## GOAL OF THE EXERCISE
Of the lines below, count those containing the word "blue". Reply with the number alone.

## DATASET
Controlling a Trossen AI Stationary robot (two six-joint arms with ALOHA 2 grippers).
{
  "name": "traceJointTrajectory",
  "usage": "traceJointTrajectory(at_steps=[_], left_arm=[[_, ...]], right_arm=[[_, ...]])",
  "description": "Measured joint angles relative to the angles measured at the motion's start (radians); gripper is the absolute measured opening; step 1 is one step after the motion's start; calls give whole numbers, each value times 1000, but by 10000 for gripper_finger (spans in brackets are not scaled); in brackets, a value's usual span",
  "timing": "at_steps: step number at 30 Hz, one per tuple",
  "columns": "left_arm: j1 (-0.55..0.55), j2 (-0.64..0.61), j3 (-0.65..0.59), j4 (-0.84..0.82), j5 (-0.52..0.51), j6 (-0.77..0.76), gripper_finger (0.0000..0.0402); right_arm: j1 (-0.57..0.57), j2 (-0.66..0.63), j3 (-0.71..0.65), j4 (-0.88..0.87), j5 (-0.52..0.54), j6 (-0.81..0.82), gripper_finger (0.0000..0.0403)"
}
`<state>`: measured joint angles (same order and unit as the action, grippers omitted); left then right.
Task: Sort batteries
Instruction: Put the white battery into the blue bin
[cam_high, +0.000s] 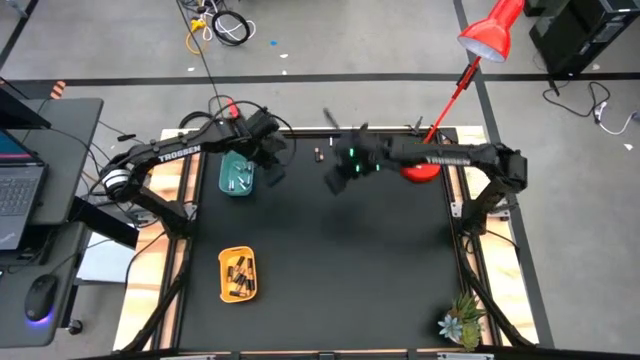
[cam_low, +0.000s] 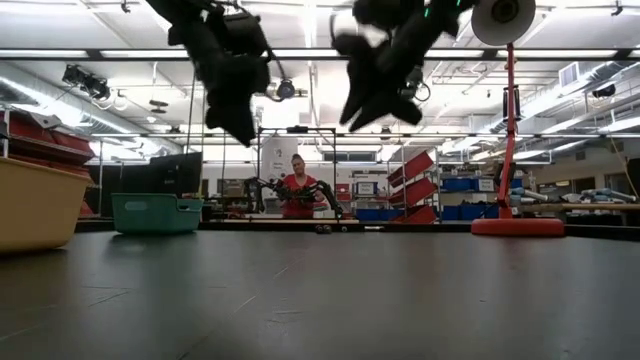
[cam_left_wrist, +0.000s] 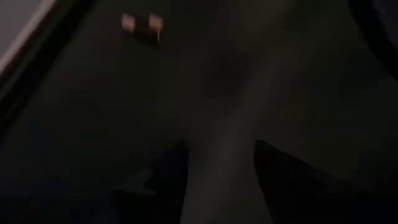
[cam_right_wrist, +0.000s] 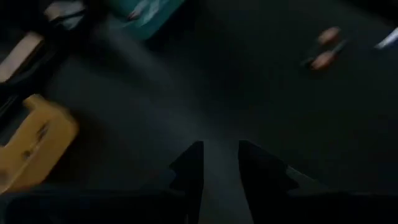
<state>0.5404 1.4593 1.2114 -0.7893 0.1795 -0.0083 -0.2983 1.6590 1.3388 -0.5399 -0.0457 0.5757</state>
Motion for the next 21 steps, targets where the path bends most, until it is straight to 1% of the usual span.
traceJointTrajectory(at_steps=[3, 6, 9, 12, 15, 21], left_arm=[[-20, 0, 0, 87, -9, -89, 186], [-31, 0, -4, 176, -28, -165, 186], [-36, 0, -5, 212, -61, -183, 186], [-37, 0, -5, 215, -81, -182, 186], [-37, 0, -5, 215, -82, -180, 186], [-37, 0, -5, 226, -89, -143, 186]], right_arm=[[-123, 39, 0, 48, -61, -100, 109], [-232, 98, 0, 114, -155, -181, 109], [-315, 167, 0, 152, -231, -235, 109], [-375, 224, 0, 158, -297, -239, 108], [-411, 257, 0, 158, -296, -259, 108], [-461, 270, 2, 200, -215, -281, 108]])
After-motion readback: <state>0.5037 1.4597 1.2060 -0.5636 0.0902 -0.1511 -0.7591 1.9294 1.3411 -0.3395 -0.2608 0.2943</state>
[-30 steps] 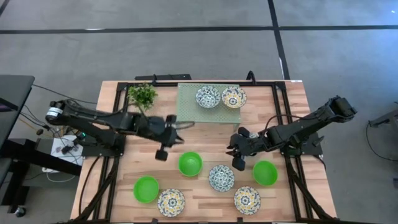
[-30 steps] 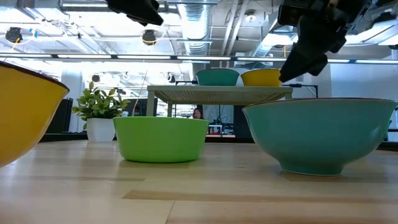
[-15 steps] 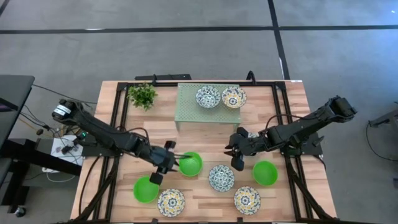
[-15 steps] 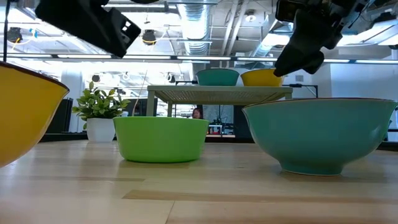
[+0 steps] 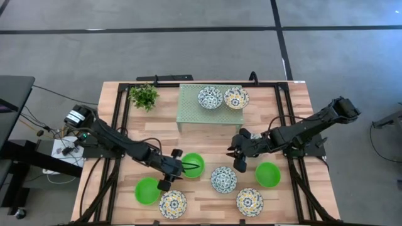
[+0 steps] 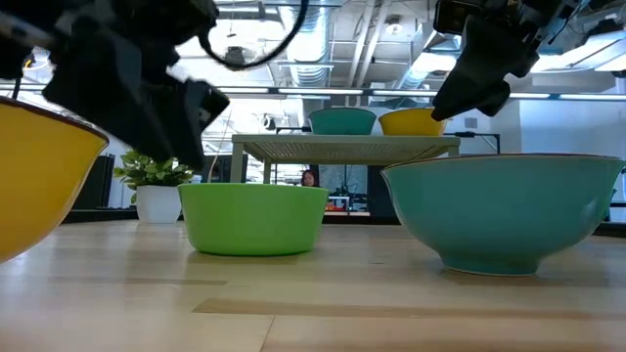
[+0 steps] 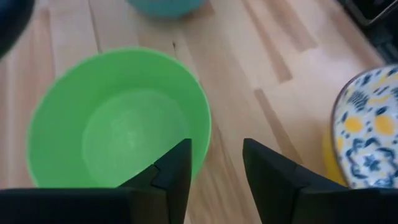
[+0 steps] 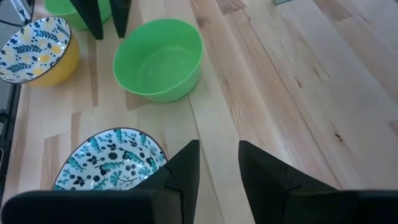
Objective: Pick & Place Mini bowls
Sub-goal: Put the middle green bowl on the shelf
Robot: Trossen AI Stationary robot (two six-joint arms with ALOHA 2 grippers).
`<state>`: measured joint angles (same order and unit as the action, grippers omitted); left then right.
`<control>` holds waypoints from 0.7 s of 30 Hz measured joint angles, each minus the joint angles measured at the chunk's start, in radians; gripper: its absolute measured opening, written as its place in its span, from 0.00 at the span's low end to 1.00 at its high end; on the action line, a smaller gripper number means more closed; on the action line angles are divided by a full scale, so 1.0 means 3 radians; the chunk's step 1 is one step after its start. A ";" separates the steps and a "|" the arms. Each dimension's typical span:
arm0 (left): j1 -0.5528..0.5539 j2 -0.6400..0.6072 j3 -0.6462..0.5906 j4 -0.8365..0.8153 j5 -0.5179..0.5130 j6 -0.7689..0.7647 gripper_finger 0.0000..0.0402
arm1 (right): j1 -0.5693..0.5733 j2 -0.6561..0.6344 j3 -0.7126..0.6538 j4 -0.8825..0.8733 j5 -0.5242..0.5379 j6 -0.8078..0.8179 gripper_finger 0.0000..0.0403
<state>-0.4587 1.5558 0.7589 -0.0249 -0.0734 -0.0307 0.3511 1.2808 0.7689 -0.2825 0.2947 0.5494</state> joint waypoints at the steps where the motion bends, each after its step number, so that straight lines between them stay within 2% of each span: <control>1: 0.0000 0.0032 -0.0001 -0.0002 0.0000 0.0003 0.37 | 0.0000 0.0000 0.0000 0.0000 0.0000 0.0000 0.26; 8: 0.0063 0.0215 0.0000 0.0015 -0.0021 0.0051 0.39 | -0.0003 0.0000 0.0000 -0.0001 -0.0001 -0.0001 0.26; 13: 0.0120 0.0333 0.0000 0.0018 -0.0025 0.0087 0.36 | -0.0003 0.0000 0.0000 -0.0001 -0.0003 -0.0001 0.26; 17: 0.0120 0.0350 0.0000 0.0019 -0.0027 0.0265 0.25 | -0.0003 0.0000 0.0000 0.0000 -0.0003 -0.0001 0.26; 21: 0.0121 0.0323 0.0001 0.0030 -0.0039 0.0365 0.08 | -0.0003 0.0000 0.0000 0.0000 -0.0004 -0.0001 0.26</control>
<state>-0.4225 1.6527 0.7593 -0.0158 -0.0851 0.0788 0.3504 1.2808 0.7689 -0.2825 0.2935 0.5491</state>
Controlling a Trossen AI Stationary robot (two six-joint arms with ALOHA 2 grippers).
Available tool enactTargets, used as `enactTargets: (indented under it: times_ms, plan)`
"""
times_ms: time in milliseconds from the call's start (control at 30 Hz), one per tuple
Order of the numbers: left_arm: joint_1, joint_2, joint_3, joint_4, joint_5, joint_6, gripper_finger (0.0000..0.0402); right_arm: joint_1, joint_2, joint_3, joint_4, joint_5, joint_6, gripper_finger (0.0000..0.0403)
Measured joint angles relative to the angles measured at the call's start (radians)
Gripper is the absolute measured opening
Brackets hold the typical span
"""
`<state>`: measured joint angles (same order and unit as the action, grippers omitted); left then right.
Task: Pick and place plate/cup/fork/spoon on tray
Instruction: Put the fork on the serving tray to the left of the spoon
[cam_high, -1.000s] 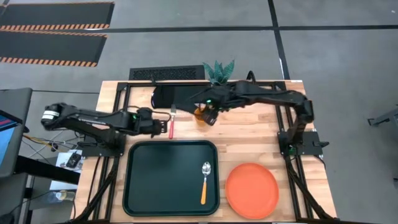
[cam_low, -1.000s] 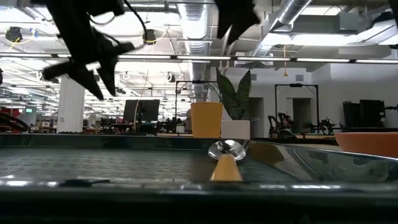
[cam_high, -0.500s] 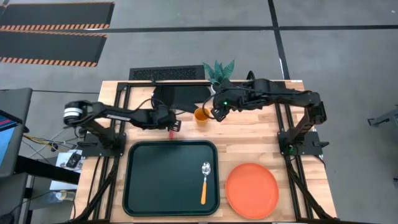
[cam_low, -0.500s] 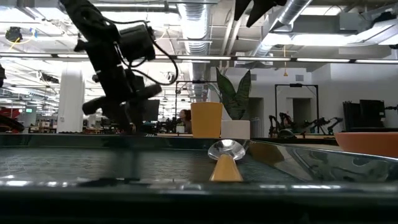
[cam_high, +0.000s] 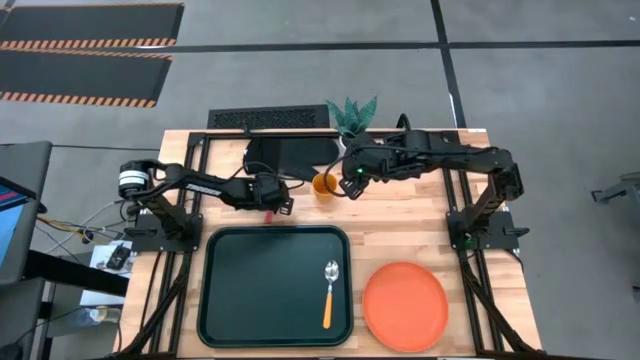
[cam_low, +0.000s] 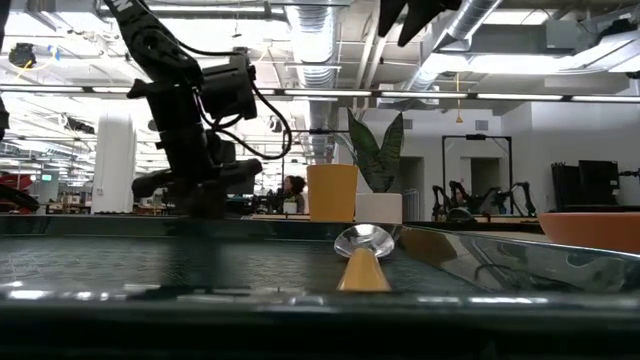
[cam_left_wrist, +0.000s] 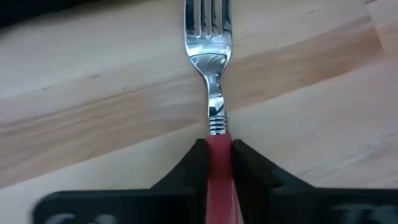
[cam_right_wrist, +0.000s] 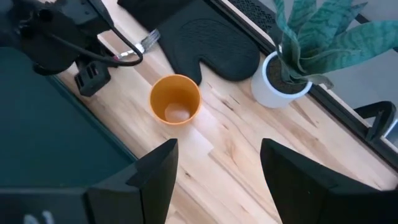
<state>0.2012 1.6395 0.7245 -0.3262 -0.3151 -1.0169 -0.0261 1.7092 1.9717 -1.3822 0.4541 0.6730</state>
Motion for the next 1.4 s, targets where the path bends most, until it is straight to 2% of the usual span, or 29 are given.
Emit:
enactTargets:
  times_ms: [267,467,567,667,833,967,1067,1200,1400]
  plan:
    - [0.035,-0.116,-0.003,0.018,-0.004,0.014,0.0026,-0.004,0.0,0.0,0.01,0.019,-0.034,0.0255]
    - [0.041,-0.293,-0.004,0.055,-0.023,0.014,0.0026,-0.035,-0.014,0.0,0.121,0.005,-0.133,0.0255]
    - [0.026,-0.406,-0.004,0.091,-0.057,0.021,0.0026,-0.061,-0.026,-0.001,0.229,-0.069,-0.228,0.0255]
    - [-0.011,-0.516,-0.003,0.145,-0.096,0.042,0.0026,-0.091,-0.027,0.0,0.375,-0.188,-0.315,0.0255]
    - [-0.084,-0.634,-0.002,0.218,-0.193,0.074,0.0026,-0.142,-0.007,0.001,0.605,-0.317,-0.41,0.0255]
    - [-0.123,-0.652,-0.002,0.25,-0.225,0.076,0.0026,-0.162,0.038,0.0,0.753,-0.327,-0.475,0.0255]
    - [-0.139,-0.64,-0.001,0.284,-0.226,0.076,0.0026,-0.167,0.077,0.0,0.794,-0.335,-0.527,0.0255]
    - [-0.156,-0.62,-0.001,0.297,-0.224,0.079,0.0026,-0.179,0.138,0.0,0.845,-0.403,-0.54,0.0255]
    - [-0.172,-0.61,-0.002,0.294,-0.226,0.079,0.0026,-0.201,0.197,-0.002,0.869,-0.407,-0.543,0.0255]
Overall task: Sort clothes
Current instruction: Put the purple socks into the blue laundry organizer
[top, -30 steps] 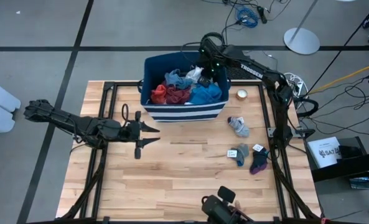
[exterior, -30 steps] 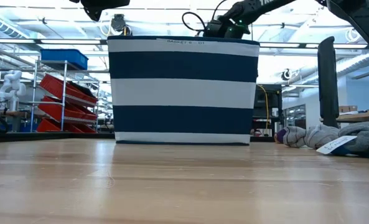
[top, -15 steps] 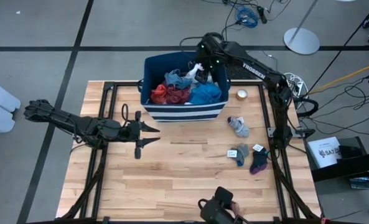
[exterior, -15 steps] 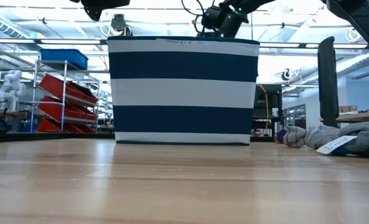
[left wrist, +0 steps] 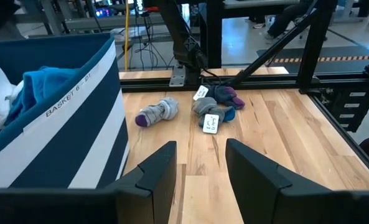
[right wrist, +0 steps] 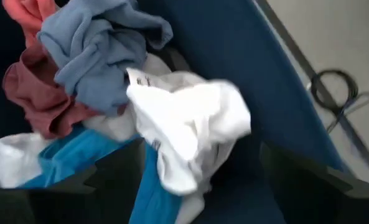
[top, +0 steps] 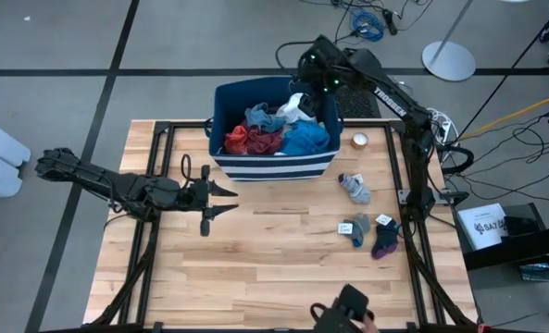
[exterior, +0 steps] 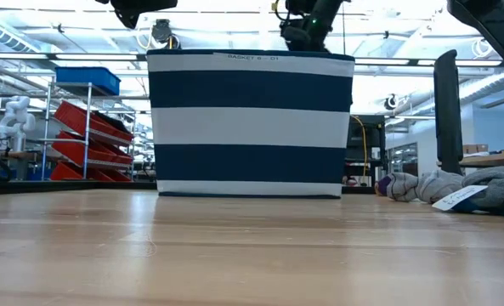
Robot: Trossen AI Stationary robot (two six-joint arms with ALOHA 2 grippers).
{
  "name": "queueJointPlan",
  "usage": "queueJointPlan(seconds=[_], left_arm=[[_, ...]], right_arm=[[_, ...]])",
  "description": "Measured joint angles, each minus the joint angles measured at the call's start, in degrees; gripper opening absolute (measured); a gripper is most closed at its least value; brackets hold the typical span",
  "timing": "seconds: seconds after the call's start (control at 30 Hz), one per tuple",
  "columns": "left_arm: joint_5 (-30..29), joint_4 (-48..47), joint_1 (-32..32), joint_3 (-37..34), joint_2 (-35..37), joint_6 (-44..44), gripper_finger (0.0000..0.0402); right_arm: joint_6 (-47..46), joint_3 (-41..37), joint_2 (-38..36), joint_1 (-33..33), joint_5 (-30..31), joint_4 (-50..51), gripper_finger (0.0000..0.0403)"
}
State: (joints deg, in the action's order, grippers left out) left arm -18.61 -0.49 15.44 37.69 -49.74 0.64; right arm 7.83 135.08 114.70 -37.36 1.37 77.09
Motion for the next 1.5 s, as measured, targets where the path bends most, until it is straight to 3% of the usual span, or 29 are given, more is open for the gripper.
queueJointPlan(seconds=[0.3,0.63,0.87,0.97,1.13,1.2,1.5], left_arm=[[0.00,0.04,0.00,0.00,0.00,0.00,0.0148],[-0.02,0.09,0.00,0.00,0.00,0.42,0.0148],[-0.02,1.68,0.00,0.00,0.00,0.55,0.0148],[0.25,3.39,0.02,0.00,0.00,0.55,0.0148],[1.33,4.75,0.07,0.00,-0.02,0.57,0.0148],[1.40,5.39,0.07,0.00,-0.02,0.57,0.0148],[1.44,9.36,0.07,0.00,-0.02,0.50,0.0148]], right_arm=[[-2.44,-0.50,-4.47,6.51,-3.13,10.15,0.0304],[-4.38,-0.49,-9.22,24.13,-18.49,12.88,0.0304],[-7.56,-1.11,-9.48,37.77,-19.72,12.66,0.0304],[-10.79,-3.05,-9.47,42.77,-17.21,12.40,0.0304],[-17.72,-9.93,-9.47,49.72,-1.61,12.89,0.0304],[-20.47,-14.01,-9.43,51.36,1.75,12.91,0.0304],[-28.12,-36.54,-12.39,53.24,1.50,12.85,0.0303]])
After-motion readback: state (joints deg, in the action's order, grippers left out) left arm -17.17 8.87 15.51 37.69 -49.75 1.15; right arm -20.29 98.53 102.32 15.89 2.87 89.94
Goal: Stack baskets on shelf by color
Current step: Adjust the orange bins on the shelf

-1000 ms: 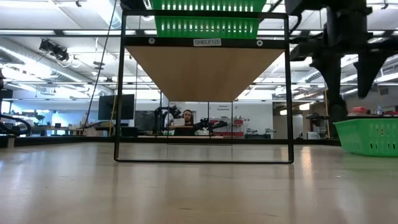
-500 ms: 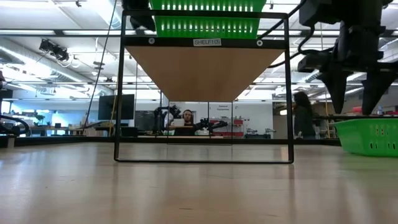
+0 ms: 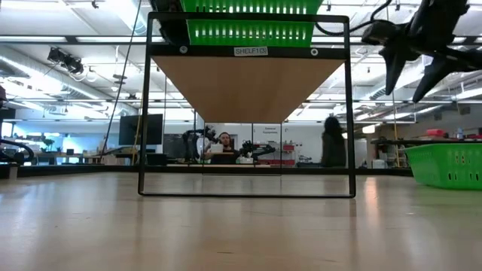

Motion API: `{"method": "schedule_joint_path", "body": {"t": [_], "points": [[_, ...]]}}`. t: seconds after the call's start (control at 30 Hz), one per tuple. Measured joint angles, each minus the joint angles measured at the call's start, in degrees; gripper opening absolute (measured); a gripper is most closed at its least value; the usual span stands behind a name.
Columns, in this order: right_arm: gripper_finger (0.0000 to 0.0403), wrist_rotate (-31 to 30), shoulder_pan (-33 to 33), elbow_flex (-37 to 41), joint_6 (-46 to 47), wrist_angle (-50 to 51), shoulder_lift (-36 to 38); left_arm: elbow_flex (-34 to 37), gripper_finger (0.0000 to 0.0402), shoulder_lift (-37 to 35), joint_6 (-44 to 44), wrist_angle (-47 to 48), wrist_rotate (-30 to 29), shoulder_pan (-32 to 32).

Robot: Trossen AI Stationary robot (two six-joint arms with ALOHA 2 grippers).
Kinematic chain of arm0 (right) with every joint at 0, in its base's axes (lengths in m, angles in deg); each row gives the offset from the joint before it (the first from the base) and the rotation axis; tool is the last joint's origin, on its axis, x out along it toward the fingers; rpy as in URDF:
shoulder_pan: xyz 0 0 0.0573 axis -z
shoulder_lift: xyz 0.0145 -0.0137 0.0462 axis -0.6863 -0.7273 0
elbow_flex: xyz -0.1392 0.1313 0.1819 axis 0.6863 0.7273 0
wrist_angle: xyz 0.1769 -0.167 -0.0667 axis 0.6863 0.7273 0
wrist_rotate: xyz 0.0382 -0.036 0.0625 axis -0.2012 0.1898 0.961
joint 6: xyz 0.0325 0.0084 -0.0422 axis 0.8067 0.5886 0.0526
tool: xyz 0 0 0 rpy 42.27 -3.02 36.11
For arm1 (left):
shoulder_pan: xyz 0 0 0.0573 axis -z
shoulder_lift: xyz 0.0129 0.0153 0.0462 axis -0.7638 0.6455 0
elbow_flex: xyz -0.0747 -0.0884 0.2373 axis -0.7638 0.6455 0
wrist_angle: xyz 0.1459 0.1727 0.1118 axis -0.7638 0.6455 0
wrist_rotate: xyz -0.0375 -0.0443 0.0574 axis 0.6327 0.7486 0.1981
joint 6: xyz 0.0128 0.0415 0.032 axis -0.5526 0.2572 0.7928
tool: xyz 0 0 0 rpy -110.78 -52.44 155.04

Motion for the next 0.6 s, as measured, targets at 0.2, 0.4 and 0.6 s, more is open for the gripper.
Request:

## EXERCISE RESULT
2